### Your assignment
Write out all of the entries below word for word.

### Stored items from a collection
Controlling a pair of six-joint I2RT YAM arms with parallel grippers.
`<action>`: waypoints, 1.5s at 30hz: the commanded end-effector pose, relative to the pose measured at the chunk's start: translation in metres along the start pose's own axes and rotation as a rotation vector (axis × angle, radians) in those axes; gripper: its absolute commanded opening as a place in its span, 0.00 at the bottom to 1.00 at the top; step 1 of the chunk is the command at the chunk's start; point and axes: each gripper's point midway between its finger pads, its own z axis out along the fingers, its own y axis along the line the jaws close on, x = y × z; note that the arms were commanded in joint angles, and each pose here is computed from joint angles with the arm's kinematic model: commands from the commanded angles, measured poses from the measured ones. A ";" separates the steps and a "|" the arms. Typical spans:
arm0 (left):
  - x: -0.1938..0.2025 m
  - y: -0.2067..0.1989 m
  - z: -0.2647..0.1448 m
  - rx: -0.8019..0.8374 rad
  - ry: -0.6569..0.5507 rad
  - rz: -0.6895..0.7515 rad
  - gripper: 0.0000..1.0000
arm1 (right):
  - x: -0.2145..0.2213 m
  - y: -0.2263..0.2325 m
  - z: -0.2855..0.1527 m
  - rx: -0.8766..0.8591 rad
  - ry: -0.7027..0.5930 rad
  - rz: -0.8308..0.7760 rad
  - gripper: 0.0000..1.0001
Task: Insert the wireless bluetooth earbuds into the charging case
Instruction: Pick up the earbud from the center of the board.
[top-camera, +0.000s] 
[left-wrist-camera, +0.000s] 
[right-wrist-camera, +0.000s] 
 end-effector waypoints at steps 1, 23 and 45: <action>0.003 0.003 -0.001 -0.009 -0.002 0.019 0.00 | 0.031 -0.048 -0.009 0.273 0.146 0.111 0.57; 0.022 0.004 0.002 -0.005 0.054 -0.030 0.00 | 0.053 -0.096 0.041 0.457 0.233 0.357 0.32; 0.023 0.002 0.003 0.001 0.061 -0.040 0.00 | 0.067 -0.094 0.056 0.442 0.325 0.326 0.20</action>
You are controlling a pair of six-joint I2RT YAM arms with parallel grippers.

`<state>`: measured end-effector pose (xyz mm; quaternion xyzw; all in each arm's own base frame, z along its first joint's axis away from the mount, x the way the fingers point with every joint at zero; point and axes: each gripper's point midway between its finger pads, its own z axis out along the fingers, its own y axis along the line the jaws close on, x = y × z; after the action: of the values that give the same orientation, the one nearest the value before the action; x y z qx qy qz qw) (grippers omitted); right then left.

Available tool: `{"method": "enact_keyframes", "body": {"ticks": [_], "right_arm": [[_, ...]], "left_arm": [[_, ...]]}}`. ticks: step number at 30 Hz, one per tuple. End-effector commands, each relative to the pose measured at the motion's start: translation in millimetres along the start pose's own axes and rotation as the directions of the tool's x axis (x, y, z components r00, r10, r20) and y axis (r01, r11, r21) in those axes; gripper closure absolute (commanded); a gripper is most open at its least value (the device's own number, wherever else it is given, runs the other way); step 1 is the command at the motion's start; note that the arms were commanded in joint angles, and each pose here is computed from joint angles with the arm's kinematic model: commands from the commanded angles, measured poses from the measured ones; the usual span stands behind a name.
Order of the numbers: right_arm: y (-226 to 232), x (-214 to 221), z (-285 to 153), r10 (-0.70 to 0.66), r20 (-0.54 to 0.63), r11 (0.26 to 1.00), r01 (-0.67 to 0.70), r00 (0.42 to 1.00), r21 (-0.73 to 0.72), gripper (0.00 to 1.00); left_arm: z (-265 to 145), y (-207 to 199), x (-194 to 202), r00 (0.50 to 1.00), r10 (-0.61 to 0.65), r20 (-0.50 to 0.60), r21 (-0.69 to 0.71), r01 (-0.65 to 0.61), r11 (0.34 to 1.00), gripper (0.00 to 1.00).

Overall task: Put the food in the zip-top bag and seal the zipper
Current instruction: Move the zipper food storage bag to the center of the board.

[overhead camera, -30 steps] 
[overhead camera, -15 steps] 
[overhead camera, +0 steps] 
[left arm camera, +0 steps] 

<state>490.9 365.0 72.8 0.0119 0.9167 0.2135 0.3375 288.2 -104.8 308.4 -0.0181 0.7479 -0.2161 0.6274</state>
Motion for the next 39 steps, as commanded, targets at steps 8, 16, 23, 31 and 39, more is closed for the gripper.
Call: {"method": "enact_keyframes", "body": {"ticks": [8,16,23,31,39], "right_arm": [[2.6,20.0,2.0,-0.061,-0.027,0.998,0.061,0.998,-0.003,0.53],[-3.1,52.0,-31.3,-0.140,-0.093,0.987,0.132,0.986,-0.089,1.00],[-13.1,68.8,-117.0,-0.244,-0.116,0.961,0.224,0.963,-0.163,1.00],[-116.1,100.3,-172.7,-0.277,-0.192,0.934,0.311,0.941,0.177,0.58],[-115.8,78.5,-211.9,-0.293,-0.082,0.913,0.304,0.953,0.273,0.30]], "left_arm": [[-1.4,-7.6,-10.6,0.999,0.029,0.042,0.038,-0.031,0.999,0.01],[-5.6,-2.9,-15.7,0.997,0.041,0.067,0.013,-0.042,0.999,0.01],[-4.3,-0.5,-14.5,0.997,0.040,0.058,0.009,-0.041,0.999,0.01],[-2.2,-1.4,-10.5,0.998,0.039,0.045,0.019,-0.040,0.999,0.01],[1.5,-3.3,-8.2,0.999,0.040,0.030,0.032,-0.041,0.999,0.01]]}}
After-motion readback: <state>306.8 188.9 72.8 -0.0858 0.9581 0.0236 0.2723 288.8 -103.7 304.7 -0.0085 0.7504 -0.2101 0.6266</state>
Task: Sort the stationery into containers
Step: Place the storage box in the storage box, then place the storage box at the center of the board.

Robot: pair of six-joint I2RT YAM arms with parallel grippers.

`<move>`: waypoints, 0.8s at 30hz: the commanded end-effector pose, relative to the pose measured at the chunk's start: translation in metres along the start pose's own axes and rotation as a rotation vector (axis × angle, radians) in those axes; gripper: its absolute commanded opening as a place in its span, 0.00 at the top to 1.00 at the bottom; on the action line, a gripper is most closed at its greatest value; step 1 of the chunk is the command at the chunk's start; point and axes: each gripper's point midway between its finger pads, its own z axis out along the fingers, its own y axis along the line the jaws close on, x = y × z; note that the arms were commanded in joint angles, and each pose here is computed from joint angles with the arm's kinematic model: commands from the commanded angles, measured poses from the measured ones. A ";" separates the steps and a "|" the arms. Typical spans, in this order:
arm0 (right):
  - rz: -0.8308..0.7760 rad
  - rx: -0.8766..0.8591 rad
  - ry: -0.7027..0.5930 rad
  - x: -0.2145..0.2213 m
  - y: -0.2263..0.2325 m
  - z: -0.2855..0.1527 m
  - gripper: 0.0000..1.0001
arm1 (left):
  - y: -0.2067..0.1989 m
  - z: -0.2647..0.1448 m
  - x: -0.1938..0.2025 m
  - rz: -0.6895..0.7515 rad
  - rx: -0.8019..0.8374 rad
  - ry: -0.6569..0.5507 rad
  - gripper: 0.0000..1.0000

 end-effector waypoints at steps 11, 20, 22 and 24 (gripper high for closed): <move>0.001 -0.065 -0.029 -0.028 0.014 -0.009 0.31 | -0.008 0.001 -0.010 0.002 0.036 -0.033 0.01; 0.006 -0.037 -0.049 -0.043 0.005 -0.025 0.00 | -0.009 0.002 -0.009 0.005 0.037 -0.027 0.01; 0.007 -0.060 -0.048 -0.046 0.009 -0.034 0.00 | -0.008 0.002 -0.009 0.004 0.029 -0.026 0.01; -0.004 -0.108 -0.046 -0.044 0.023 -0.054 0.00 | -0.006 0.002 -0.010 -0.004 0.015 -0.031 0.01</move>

### Problem solution
Controlling a pair of six-joint I2RT YAM arms with parallel grippers.
`<action>`: waypoints, 1.5s at 30hz: the commanded end-effector pose, relative to the pose measured at the chunk's start: translation in metres along the start pose's own axes and rotation as a rotation vector (axis × angle, radians) in those axes; gripper: its absolute commanded opening as a place in its span, 0.00 at the bottom to 1.00 at the top; step 1 of the chunk is the command at the chunk's start; point and axes: each gripper's point midway between its finger pads, its own z axis out along the fingers, its own y axis along the line the jaws close on, x = y × z; note that the arms were commanded in joint angles, and each pose here is computed from joint angles with the arm's kinematic model: commands from the commanded angles, measured poses from the measured ones. A ";" separates the steps and a "|" the arms. Typical spans:
arm0 (left):
  - x: -0.1938..0.2025 m
  - y: -0.2067..0.1989 m
  - z: -0.2647..0.1448 m
  - rx: -0.8019..0.8374 rad
  - ry: -0.6569..0.5507 rad
  - rz: -0.6895..0.7515 rad
  - gripper: 0.0000..1.0000
arm1 (right):
  - x: -0.2145..0.2213 m
  - y: -0.2263..0.2325 m
  - z: -0.2855..0.1527 m
  - rx: -0.8766..0.8591 rad
  - ry: -0.7027..0.5930 rad
  - rz: -0.8308..0.7760 rad
  - gripper: 0.0000..1.0001
Task: Insert the wireless bluetooth earbuds into the charging case
Instruction: Pick up the earbud from the center of the board.
[top-camera, +0.000s] 
[left-wrist-camera, +0.000s] 
[right-wrist-camera, +0.000s] 
 end-effector waypoints at steps 1, 23 and 45: <action>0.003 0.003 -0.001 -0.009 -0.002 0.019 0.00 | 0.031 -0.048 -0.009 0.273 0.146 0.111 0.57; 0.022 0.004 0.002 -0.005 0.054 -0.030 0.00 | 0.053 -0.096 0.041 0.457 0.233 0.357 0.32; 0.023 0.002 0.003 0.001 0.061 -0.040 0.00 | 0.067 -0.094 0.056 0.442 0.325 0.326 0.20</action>
You are controlling a pair of six-joint I2RT YAM arms with parallel grippers.

`<state>`: measured end-effector pose (xyz mm; quaternion xyzw; all in each arm's own base frame, z along its first joint's axis away from the mount, x the way the fingers point with every joint at zero; point and axes: each gripper's point midway between its finger pads, its own z axis out along the fingers, its own y axis along the line the jaws close on, x = y × z; after the action: of the values that give the same orientation, the one nearest the value before the action; x y z qx qy qz qw) (grippers omitted); right then left.

Available tool: `{"method": "enact_keyframes", "body": {"ticks": [_], "right_arm": [[_, ...]], "left_arm": [[_, ...]]}}`. ticks: step number at 30 Hz, one per tuple. End-effector commands, each relative to the pose measured at the motion's start: translation in millimetres along the start pose's own axes and rotation as the directions of the tool's x axis (x, y, z components r00, r10, r20) and y axis (r01, r11, r21) in those axes; gripper closure absolute (commanded); a gripper is most open at its least value (the device's own number, wherever else it is given, runs the other way); step 1 is the command at the motion's start; note that the arms were commanded in joint angles, and each pose here is computed from joint angles with the arm's kinematic model: commands from the commanded angles, measured poses from the measured ones; the usual span stands behind a name.
Order of the numbers: right_arm: y (-226 to 232), x (-214 to 221), z (-285 to 153), r10 (-0.70 to 0.66), r20 (-0.54 to 0.63), r11 (0.26 to 1.00), r01 (-0.67 to 0.70), r00 (0.42 to 1.00), r21 (-0.73 to 0.72), gripper (0.00 to 1.00); left_arm: z (-265 to 145), y (-207 to 199), x (-194 to 202), r00 (0.50 to 1.00), r10 (-0.61 to 0.65), r20 (-0.50 to 0.60), r21 (-0.69 to 0.71), r01 (-0.65 to 0.61), r11 (0.34 to 1.00), gripper (0.00 to 1.00).

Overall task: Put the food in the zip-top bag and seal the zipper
Current instruction: Move the zipper food storage bag to the center of the board.

[overhead camera, -30 steps] 
[overhead camera, -15 steps] 
[overhead camera, +0 steps] 
[left arm camera, +0 steps] 

<state>490.9 365.0 72.8 0.0119 0.9167 0.2135 0.3375 288.2 -104.8 308.4 -0.0181 0.7479 -0.2161 0.6274</state>
Motion for the next 39 steps, as commanded, targets at steps 8, 16, 23, 31 and 39, more is closed for the gripper.
Call: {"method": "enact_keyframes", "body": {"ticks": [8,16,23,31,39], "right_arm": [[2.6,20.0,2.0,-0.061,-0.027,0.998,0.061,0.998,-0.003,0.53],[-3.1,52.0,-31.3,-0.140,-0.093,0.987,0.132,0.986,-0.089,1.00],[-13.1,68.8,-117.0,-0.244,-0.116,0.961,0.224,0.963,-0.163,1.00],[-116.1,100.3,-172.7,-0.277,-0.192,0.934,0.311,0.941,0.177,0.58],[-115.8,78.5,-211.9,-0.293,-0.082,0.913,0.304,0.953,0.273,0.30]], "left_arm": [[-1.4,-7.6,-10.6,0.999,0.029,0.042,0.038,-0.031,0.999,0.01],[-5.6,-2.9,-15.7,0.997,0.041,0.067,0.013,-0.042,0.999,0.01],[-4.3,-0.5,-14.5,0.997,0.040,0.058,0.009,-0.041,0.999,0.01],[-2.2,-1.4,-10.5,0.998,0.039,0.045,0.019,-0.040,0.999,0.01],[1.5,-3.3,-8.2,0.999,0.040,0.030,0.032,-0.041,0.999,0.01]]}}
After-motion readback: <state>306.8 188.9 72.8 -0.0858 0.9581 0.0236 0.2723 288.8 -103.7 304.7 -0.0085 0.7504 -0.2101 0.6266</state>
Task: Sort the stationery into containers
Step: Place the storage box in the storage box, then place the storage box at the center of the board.

Robot: pair of six-joint I2RT YAM arms with parallel grippers.

`<move>`: waypoints, 0.8s at 30hz: the commanded end-effector pose, relative to the pose measured at the chunk's start: translation in metres along the start pose's own axes and rotation as a rotation vector (axis × angle, radians) in those axes; gripper: its absolute commanded opening as a place in its span, 0.00 at the top to 1.00 at the bottom; on the action line, a gripper is most closed at its greatest value; step 1 of the chunk is the command at the chunk's start; point and axes: each gripper's point midway between its finger pads, its own z axis out along the fingers, its own y axis along the line the jaws close on, x = y × z; note that the arms were commanded in joint angles, and each pose here is computed from joint angles with the arm's kinematic model: commands from the commanded angles, measured poses from the measured ones. A ";" separates the steps and a "|" the arms. Typical spans, in this order:
arm0 (right):
  - rz: -0.8308..0.7760 rad
  - rx: -0.8766..0.8591 rad
  - ry: -0.7027..0.5930 rad
  - x: -0.2145..0.2213 m
  - y: -0.2263..0.2325 m
  - z: -0.2855..0.1527 m
  - gripper: 0.0000..1.0001
arm1 (left):
  - y: -0.2067..0.1989 m
  - z: -0.2647..0.1448 m
  - x: -0.1938..0.2025 m
  - rz: -0.6895..0.7515 rad
  - rx: -0.8019..0.8374 rad
  - ry: -0.6569..0.5507 rad
  - gripper: 0.0000..1.0000

 end-effector waypoints at steps 11, 20, 22 and 24 (gripper high for closed): <move>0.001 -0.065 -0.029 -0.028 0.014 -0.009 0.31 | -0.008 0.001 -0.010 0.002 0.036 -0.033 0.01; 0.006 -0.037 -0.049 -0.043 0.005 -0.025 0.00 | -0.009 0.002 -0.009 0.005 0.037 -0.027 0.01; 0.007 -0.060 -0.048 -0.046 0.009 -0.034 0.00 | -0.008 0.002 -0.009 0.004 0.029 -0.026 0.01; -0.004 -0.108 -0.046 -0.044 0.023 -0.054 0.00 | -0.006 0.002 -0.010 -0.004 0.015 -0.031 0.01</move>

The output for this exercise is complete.